Vacca d’un cane


Vacca d'un cane. Francesco Guccini.

A cura di Enzo Cioni

VACCA D’UN CANE di Francesco Guccini – Feltrinelli 1993

Questo libro racconta l’infanzia e l’adolescenza di Francesco,   nato nel 1940, dopo il trasferimento della sua famiglia dalla montagna di Pàvana a Modena, negli anni dal 1946 al 1960.

Descrive la città nel periodo dopo la fine della Seconda Guerra Mondiale -gli anni della miseria e della ricostruzione -seguendo il metodo di un cantastorie. Non c’è una trama, ma l’autobiografia è suddivisa in capitoli, per temi.

Guccini narra in maniera minuziosa e priva di retorica piccole storie quotidiane di personaggi un po’ stralunati o lunatici del suo quartiere, narra con l’ottica di un bambino e poi di un adolescente che vive nella “piccola città, bastardo posto”: la scuola, il gruppo di amici, i primi approcci con le ragazze, i primi contatti col mondo della musica che permetteranno poi la sua successiva affermazione come cantautore.

Sul piano stilistico il libro è interessantissimo perché fa dei ricordi una materia linguistica viva. Guccini ricrea un mondo fatto di dialetti, lingue, gerghi giovanili, un “pastiche” che a qualcuno ha ricordato Gadda e Meneghello, ma che si colloca deliberatamente su un piano più basso rispetto a quelli, con i modi espressivi della lingua parlata, con tutto il disordine di questa, con divertite incursioni nel dialetto, nella lingua standard o nel gergo più ammiccante, con forzature espressive  che talvolta stravolgono addirittura l’ortografia e la sintassi dell’italiano. È un tentativo consapevole e liberatorio di riproduzione mimetica dell’oralità.

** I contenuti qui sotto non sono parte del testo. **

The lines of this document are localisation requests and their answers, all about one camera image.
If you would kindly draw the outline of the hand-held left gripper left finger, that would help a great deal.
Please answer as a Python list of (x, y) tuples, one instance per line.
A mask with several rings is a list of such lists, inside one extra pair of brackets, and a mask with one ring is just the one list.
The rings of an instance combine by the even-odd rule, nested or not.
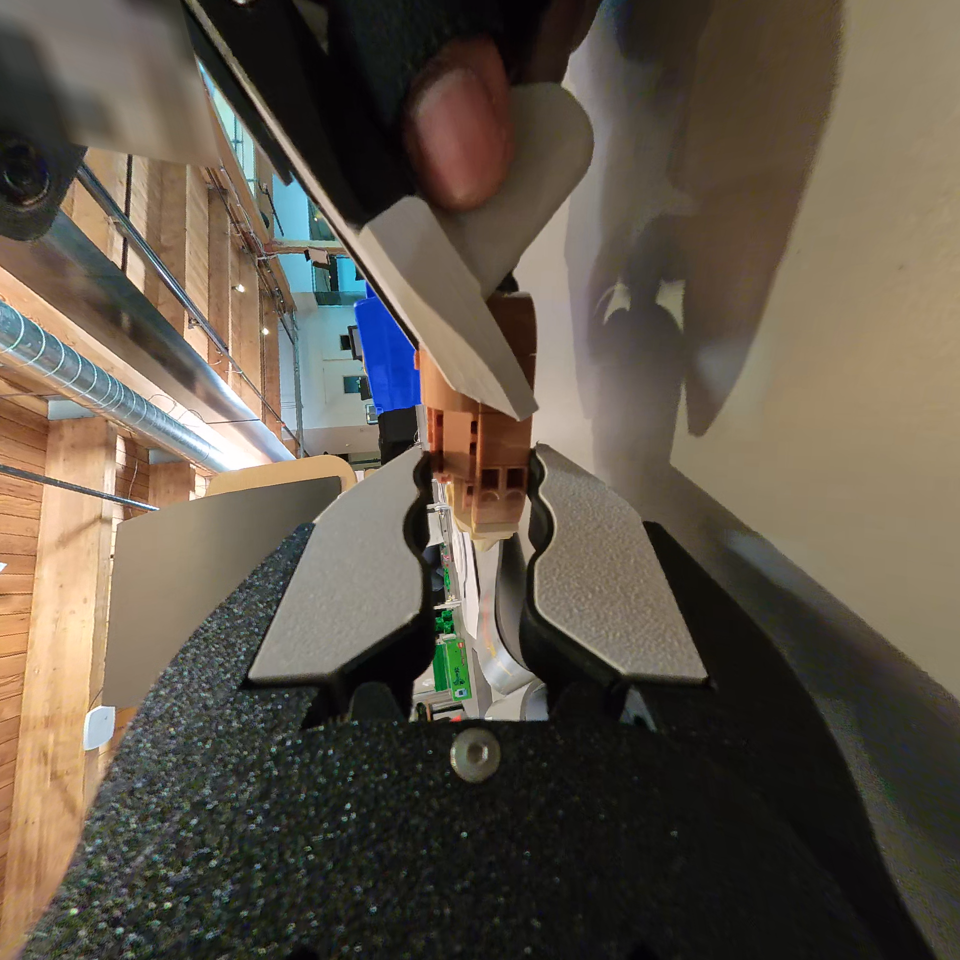
[(325, 508), (247, 679), (313, 687), (333, 710), (378, 683), (411, 709), (435, 648), (424, 558), (431, 500), (429, 457), (409, 448)]

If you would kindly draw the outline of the brown brick toy head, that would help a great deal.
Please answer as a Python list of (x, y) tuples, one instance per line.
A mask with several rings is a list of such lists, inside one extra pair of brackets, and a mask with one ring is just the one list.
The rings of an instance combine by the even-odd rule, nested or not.
[(454, 390), (422, 346), (415, 366), (434, 478), (457, 527), (477, 549), (489, 550), (519, 530), (533, 418), (515, 419)]

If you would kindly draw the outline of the person's right hand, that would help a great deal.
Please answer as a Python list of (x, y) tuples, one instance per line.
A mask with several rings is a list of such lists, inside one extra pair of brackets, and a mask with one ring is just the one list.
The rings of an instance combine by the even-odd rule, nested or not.
[(402, 137), (425, 198), (476, 210), (503, 185), (515, 154), (511, 88), (559, 83), (599, 1), (506, 2), (494, 34), (446, 42), (412, 81)]

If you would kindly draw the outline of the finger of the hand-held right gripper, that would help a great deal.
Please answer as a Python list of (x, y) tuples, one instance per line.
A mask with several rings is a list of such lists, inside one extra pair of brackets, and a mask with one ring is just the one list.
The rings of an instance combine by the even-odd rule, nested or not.
[(538, 408), (477, 280), (424, 200), (399, 199), (357, 234), (366, 274), (449, 386), (517, 421)]
[(217, 159), (181, 2), (31, 1), (30, 40), (72, 142), (164, 162)]

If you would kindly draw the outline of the blue plastic bin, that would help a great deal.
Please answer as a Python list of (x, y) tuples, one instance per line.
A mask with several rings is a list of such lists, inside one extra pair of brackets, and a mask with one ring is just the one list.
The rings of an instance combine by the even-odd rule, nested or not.
[(421, 403), (421, 379), (415, 348), (393, 315), (366, 284), (366, 296), (354, 304), (371, 400), (378, 415)]

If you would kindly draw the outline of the grey desk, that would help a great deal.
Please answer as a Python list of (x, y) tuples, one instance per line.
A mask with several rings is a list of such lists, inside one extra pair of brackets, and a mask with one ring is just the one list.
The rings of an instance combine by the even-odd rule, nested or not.
[(586, 9), (534, 429), (658, 525), (717, 661), (672, 730), (958, 958), (958, 2)]

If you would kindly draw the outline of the spiral metal duct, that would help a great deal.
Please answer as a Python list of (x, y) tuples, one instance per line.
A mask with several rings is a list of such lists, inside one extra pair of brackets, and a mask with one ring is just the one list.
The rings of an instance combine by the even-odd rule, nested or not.
[[(2, 301), (2, 363), (40, 380), (47, 391), (76, 402), (84, 409), (139, 434), (155, 448), (167, 450), (210, 474), (243, 470), (224, 438), (209, 438), (150, 402), (141, 393), (86, 358), (72, 346), (46, 332), (35, 321)], [(274, 430), (259, 418), (274, 435)]]

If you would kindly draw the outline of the wooden back chair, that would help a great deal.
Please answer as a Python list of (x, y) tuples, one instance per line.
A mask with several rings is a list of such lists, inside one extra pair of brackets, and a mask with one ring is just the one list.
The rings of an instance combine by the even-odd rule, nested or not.
[(210, 497), (324, 478), (338, 480), (341, 493), (357, 483), (356, 472), (348, 461), (331, 454), (321, 454), (218, 473), (209, 479), (205, 495)]

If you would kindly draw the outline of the grey flat panel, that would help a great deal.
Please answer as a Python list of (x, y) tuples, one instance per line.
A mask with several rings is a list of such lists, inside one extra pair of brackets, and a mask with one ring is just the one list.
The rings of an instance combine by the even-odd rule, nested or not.
[(212, 611), (298, 526), (341, 495), (314, 479), (175, 503), (115, 539), (102, 704), (138, 707)]

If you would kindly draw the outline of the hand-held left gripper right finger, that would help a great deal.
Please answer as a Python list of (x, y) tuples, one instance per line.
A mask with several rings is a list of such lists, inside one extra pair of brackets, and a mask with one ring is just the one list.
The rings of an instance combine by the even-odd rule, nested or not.
[(518, 643), (546, 709), (569, 693), (614, 710), (629, 690), (704, 690), (709, 671), (641, 515), (542, 442), (531, 453), (528, 502)]

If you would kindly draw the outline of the smooth grey pipe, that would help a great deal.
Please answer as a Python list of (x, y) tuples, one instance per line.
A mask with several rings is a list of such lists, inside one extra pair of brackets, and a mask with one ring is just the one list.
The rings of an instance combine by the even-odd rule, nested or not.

Per un lettore dell’area modeneseo emiliana, la lettura di questo libro è fortemente coinvolgente perché vi si ritrovano comuni radici culturali e linguistiche. Guccini sa rievocare con divertimento e nostalgia il passato di una comunità, sa esprimere una forte partecipazione al materiale narrato.

Per chi non comprende pienamente il dialetto o il gergo modenese, Guccini ha posto in appendice del libro un piccolo dizionario che illustra, in modo talora spassoso, le parole più astruse.